# What you have to do
Only the pictures are to be dropped, and the rest of the data should be copied exactly.

# Records to use
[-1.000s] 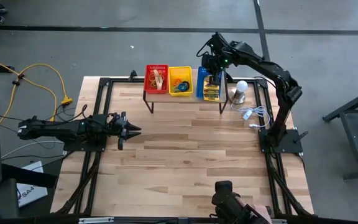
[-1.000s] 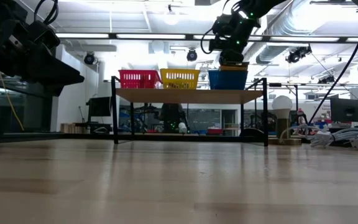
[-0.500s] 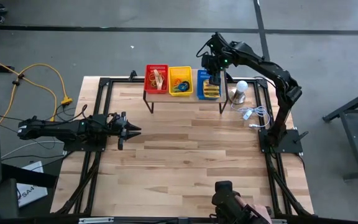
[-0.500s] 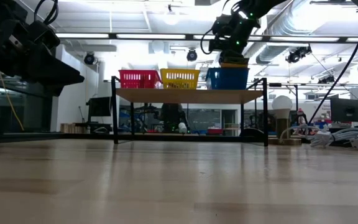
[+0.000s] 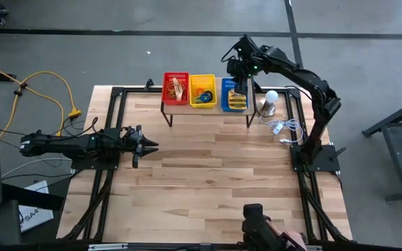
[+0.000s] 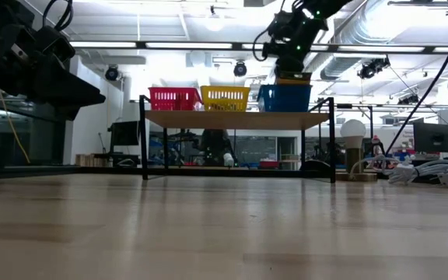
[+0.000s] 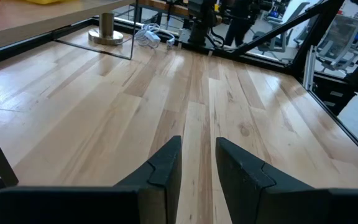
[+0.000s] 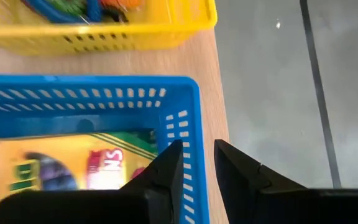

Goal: Pick & Place Office Desk Supplies
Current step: Return to Home Position

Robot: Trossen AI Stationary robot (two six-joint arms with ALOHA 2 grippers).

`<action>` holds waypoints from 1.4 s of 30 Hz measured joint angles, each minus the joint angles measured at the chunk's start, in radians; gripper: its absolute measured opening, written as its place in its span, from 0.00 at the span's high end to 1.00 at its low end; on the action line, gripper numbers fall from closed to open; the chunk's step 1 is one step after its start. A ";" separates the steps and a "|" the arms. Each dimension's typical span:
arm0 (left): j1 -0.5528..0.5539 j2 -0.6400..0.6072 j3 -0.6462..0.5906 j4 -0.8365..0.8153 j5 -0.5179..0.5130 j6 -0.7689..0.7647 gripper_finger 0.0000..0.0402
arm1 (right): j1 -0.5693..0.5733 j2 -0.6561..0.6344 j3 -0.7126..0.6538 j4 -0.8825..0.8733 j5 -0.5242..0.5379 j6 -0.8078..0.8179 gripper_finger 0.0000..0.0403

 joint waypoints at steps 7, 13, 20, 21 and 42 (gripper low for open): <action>0.000 0.000 0.000 0.000 0.000 0.000 0.76 | 0.000 -0.063 0.000 -0.001 -0.040 0.003 0.80; 0.000 0.000 0.000 0.000 0.000 0.000 0.76 | 0.000 -0.085 0.000 -0.017 -0.042 0.049 0.80; 0.000 0.000 0.000 0.000 0.000 0.000 0.76 | 0.018 -0.089 0.000 -0.035 -0.067 0.101 0.80; 0.000 0.000 0.000 0.000 0.000 0.000 0.76 | 0.028 -0.091 0.000 -0.038 -0.064 0.114 0.80; 0.000 0.000 0.000 0.000 0.000 0.000 0.76 | 0.534 -0.136 0.000 0.010 0.035 0.507 0.80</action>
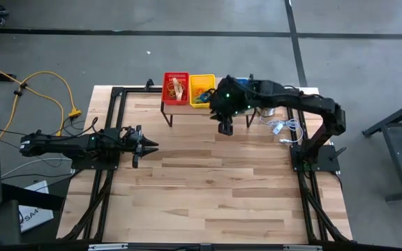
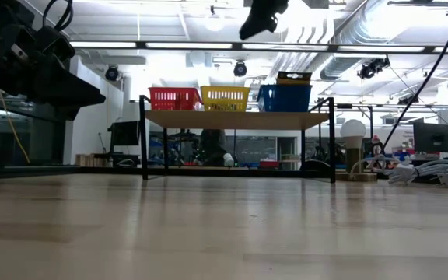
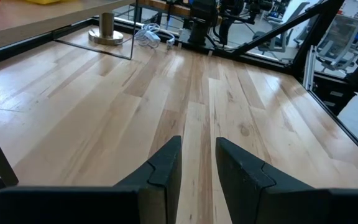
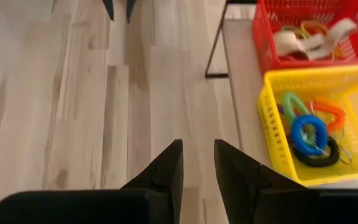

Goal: Pick & Place Office Desk Supplies
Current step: Return to Home Position

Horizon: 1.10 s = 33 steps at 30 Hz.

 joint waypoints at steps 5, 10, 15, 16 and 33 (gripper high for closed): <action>0.000 0.000 0.000 0.000 0.000 0.000 0.76 | 0.063 0.000 0.000 0.010 0.066 0.041 0.80; 0.000 0.000 0.000 0.000 0.000 0.000 0.76 | 0.075 0.000 0.000 -0.024 0.076 0.070 0.80; 0.000 0.000 0.000 0.000 0.000 0.000 0.76 | 0.067 -0.005 0.000 -0.026 0.020 0.086 0.80; 0.000 0.000 0.000 0.000 0.000 0.000 0.76 | 0.067 -0.005 0.000 -0.026 0.012 0.093 0.80; 0.000 0.000 0.000 0.000 0.000 0.000 0.76 | 0.062 -0.519 -0.813 0.568 0.067 0.279 0.80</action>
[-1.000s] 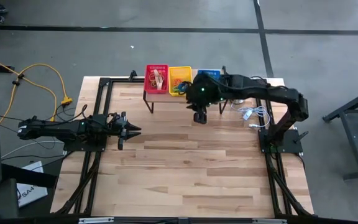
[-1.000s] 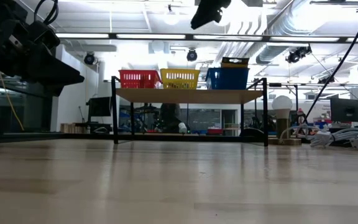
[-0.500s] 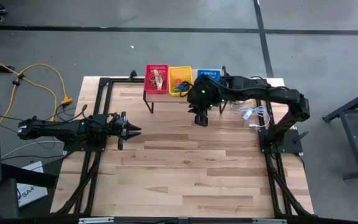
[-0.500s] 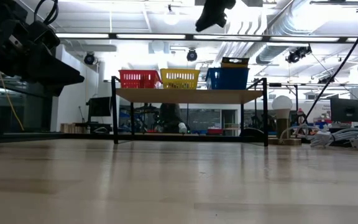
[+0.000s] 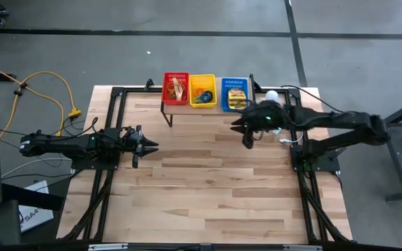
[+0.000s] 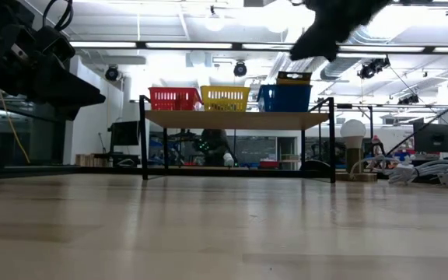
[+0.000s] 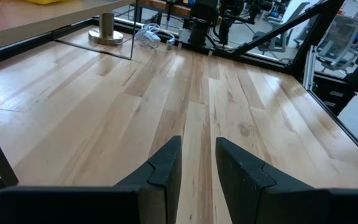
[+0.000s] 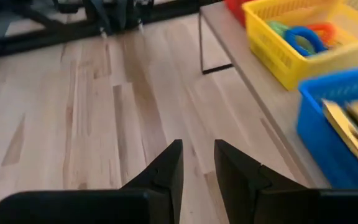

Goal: Pick & Place Office Desk Supplies
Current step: Return to Home Position

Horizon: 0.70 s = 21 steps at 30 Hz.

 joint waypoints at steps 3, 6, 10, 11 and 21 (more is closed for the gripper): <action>0.000 0.000 0.000 0.000 0.000 0.000 0.76 | 0.000 -0.113 -0.133 0.087 0.029 0.035 0.80; 0.000 0.000 0.000 0.000 0.000 0.000 0.76 | 0.000 -0.217 -0.251 0.179 0.047 0.064 0.80; 0.000 0.000 0.000 0.000 0.000 0.000 0.76 | 0.000 -0.328 -0.389 0.315 0.044 0.075 0.80; 0.000 0.000 0.000 0.000 0.000 0.000 0.76 | 0.000 -0.353 -0.421 0.346 0.044 0.076 0.80; 0.000 0.000 0.000 0.000 0.000 0.000 0.76 | 0.000 -0.585 -0.673 0.532 0.045 0.076 0.80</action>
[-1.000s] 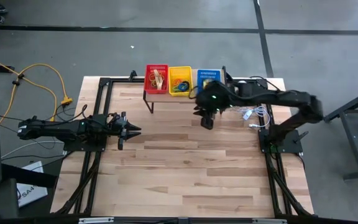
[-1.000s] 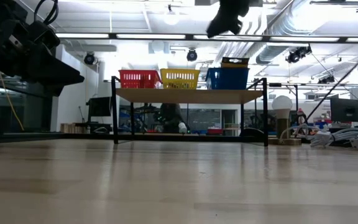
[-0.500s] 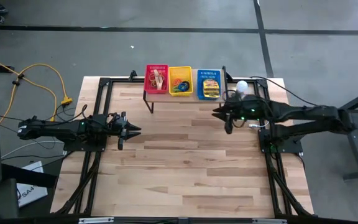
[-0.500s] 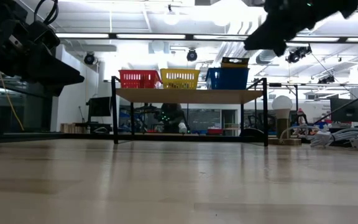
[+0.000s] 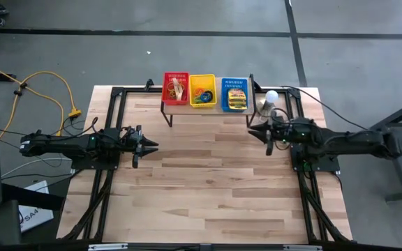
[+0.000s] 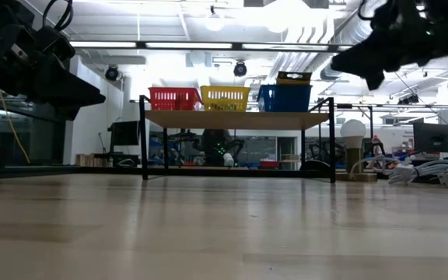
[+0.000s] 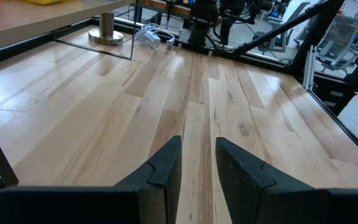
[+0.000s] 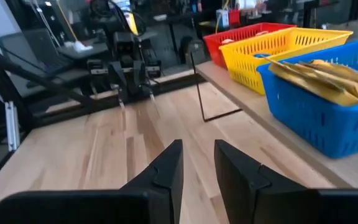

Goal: Pick & Place Office Desk Supplies
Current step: Return to Home Position

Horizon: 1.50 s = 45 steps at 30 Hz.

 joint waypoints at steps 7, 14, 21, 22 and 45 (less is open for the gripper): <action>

# Result of this exercise
[-1.000s] 
[-1.000s] 
[-0.500s] 
[-0.500s] 
[+0.000s] 
[+0.000s] 
[+0.000s] 
[+0.000s] 

Goal: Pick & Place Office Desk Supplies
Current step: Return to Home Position

Robot: Trossen AI Stationary robot (two six-joint arms with ALOHA 2 grippers).

`<action>` holds waypoints from 1.4 s of 30 Hz measured joint angles, each minus the joint angles measured at the chunk's start, in radians; gripper: its absolute measured opening, written as its place in its span, from 0.00 at the span's high end to 1.00 at its low end; on the action line, gripper numbers fall from closed to open; the chunk's step 1 is one step after its start. A ";" separates the steps and a "|" the arms. Each dimension's typical span:
arm0 (left): j1 -0.5528..0.5539 j2 -0.6400..0.6072 j3 -0.6462..0.5906 j4 -0.8365..0.8153 j5 -0.5179..0.5130 j6 -0.7689..0.7647 gripper_finger 0.0000..0.0402
arm1 (right): j1 -0.5693..0.5733 j2 -0.6561..0.6344 j3 -0.7126..0.6538 j4 -0.8825..0.8733 j5 -0.5242..0.5379 j6 -0.8078..0.8179 gripper_finger 0.0000..0.0403

 joint waypoints at steps 7, 13, 20, 21 and 42 (gripper low for open): <action>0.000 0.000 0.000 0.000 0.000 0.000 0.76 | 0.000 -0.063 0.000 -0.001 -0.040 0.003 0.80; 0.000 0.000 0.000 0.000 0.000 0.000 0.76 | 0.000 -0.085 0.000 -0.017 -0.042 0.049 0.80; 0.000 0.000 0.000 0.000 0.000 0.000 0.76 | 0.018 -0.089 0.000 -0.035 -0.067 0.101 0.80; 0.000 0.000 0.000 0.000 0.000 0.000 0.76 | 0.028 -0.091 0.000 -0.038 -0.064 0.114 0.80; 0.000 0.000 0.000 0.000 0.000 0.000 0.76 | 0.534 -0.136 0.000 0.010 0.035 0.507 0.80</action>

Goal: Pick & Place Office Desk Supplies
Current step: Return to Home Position

Horizon: 1.10 s = 33 steps at 30 Hz.

 joint waypoints at steps 5, 10, 15, 16 and 33 (gripper high for closed): <action>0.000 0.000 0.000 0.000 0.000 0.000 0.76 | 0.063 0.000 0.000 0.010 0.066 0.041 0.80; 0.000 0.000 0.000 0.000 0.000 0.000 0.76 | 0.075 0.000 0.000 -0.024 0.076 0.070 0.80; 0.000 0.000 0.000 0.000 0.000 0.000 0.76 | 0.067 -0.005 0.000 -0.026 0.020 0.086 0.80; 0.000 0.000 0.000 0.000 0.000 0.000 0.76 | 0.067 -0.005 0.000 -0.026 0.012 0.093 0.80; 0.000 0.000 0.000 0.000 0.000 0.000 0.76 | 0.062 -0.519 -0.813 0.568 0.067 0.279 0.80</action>
[-1.000s] 
[-1.000s] 
[-0.500s] 
[-0.500s] 
[+0.000s] 
[+0.000s] 
[+0.000s] 
[+0.000s] 

Goal: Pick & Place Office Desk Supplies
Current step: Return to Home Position

Horizon: 0.70 s = 21 steps at 30 Hz.

 joint waypoints at steps 3, 6, 10, 11 and 21 (more is closed for the gripper): <action>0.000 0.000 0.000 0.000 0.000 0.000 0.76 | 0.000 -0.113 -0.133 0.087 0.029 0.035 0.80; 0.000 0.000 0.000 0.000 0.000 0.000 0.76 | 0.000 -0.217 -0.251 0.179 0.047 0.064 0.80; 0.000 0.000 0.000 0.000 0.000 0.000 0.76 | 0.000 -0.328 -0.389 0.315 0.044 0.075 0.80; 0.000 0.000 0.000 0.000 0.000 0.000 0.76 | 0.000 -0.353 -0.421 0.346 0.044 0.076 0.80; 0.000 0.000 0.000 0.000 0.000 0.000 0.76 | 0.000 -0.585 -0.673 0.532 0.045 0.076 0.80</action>
[-1.000s] 
[-1.000s] 
[-0.500s] 
[-0.500s] 
[+0.000s] 
[+0.000s] 
[+0.000s] 
[+0.000s] 

Goal: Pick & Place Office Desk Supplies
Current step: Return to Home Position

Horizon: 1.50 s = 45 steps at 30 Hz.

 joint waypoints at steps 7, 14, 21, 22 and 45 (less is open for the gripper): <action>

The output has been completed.